Shasa langsung bangkit dari duduknya. "Jika rasa itu tak butuh alasan, terus ketika lo pergi juga tak butuh alasan untuk Ana kan! Bullshit, gue nggak percaya dengan omongan seorang cowok yang memaknai rasa cinta itu dengan tak adanya alasan."

Shasa mengambil tasnya, lalu bersiap untuk pergi. Davin tentu saja terdiam sejenak, entah mengapa perkataan itu sama seperti yang pernah Ana tuturkan sebelumnya.

Namun, ia langsung tersadar. Kemudian, menatap Shasa yang siap menjauh dari mereka berdua.

"Beri gue alasan, kenapa lo bisa ngomong seperti itu kepada diri gue yang baru lo kenal belum lama ini!" seru Davin setelahnya.

Shasa membalikkan badan. "Cinta saja tak butuh alasan, mengapa gue harus memberi alasan. Gampang bukan!"

Davin mengusap-usap rambutnya kasar, lalu menatap Shasa dengan emosi. Kedua sahabat itu sepertinya sangat kompak, kata-katanya pun sama seperti yang diucapkan Ana kemarin. Namun jika orang yang berada di depannya saat ini bukan seorang cewek, terlebih memiliki hubungan khusus dengan sahabatnya, tentu saja ia langsung meninju orang itu kuat-kuat.

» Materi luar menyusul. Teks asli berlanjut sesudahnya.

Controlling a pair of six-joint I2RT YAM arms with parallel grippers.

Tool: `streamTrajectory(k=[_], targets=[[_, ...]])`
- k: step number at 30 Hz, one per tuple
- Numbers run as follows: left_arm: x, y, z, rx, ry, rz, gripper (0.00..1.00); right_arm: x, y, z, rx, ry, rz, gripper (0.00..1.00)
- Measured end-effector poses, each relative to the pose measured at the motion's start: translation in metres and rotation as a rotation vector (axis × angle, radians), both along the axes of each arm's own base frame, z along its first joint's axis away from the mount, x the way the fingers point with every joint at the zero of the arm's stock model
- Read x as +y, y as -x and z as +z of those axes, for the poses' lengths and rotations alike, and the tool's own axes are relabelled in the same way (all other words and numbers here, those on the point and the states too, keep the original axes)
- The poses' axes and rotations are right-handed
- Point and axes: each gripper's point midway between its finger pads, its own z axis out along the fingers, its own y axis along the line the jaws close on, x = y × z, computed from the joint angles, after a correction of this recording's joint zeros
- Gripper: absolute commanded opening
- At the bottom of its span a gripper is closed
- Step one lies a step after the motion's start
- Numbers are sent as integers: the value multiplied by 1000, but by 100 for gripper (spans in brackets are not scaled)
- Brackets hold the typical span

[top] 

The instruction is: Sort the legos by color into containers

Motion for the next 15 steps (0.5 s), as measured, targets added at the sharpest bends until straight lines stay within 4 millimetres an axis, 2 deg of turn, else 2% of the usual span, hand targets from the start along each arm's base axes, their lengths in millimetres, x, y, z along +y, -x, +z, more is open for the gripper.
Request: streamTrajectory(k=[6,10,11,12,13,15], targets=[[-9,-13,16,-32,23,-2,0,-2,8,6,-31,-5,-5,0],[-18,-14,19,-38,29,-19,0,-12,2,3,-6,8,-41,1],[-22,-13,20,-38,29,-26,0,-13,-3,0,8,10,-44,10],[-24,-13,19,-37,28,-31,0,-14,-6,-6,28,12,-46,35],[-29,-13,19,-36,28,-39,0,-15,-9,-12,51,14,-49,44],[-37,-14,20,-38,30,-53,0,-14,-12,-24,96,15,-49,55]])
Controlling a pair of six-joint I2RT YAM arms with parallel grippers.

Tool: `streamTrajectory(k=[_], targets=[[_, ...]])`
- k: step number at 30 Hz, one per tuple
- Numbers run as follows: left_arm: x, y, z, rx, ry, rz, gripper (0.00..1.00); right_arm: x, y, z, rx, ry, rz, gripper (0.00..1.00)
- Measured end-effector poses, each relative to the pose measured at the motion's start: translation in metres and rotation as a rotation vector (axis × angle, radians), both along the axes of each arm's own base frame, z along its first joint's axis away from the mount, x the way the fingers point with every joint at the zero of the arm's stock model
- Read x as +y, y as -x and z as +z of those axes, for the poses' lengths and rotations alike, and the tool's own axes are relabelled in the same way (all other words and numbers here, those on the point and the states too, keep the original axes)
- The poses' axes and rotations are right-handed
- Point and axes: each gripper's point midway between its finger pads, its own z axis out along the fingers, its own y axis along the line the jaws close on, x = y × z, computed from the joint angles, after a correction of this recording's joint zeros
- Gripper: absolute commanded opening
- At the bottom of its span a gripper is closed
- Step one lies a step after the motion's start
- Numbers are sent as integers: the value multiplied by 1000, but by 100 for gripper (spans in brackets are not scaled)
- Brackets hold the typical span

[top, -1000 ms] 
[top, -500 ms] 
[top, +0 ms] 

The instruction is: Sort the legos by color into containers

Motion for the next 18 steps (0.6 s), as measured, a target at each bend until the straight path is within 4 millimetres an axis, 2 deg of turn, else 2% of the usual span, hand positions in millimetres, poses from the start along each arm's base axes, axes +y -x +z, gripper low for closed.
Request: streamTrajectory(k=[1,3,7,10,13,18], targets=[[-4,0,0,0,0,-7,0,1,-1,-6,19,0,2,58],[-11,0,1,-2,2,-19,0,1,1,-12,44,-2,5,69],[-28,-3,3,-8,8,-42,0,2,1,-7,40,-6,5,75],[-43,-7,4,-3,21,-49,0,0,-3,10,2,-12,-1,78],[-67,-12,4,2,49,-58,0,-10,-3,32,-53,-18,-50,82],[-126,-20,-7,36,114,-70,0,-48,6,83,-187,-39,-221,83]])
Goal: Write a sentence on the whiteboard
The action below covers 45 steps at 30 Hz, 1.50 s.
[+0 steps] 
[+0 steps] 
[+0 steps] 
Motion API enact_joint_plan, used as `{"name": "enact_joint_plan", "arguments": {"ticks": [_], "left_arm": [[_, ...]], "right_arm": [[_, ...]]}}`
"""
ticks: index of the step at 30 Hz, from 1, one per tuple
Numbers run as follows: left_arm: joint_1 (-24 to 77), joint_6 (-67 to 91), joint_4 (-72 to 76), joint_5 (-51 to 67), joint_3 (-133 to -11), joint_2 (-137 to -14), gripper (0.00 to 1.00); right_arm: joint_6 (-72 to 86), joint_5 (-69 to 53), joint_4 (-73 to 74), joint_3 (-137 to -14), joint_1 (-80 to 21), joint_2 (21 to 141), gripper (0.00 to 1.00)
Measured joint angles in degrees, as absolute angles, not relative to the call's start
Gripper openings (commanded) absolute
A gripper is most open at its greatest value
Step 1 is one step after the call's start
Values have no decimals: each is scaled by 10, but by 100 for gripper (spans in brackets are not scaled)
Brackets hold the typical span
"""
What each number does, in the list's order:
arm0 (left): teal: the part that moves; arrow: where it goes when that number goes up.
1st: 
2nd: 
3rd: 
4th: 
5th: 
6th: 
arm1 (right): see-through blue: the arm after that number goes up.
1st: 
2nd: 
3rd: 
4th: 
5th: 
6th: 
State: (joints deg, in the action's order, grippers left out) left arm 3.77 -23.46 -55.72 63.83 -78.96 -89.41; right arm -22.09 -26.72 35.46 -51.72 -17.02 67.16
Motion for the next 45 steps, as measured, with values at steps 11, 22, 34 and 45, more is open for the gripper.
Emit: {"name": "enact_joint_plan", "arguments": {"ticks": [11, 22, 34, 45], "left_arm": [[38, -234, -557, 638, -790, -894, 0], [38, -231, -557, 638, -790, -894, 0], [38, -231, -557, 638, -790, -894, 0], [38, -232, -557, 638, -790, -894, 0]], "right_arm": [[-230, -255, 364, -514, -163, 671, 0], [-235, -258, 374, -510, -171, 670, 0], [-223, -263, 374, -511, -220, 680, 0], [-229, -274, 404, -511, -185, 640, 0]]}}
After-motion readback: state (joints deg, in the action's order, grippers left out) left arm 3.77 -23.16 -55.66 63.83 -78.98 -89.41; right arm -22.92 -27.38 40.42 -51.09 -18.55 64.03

"Terus apa yang harus gue lakuin nanti?" tanya Davin dengan sedikit frustasi.

"Jauhi Ana, jika lo emang nggak berniat untuk menetap sama sekali. Jika lo mau serius, maka gue nggak bakal menyulitkan jalan yang ingin lo tempuh agar dekat dengan Ana." ucap Shasa. "Karena apa? Gue nggak mau Ana terluka lagi, karena pria brengsek itu seperti dulu! Gue mau lihat dia bahagia, nggak lebih dari itu!"

Shasa pergi dari hadapan Davin, diikuti Andra yang juga mengekor dari belakang. Tepat ketika mereka tak terlihat, Davin langsung luruh keatas lantai.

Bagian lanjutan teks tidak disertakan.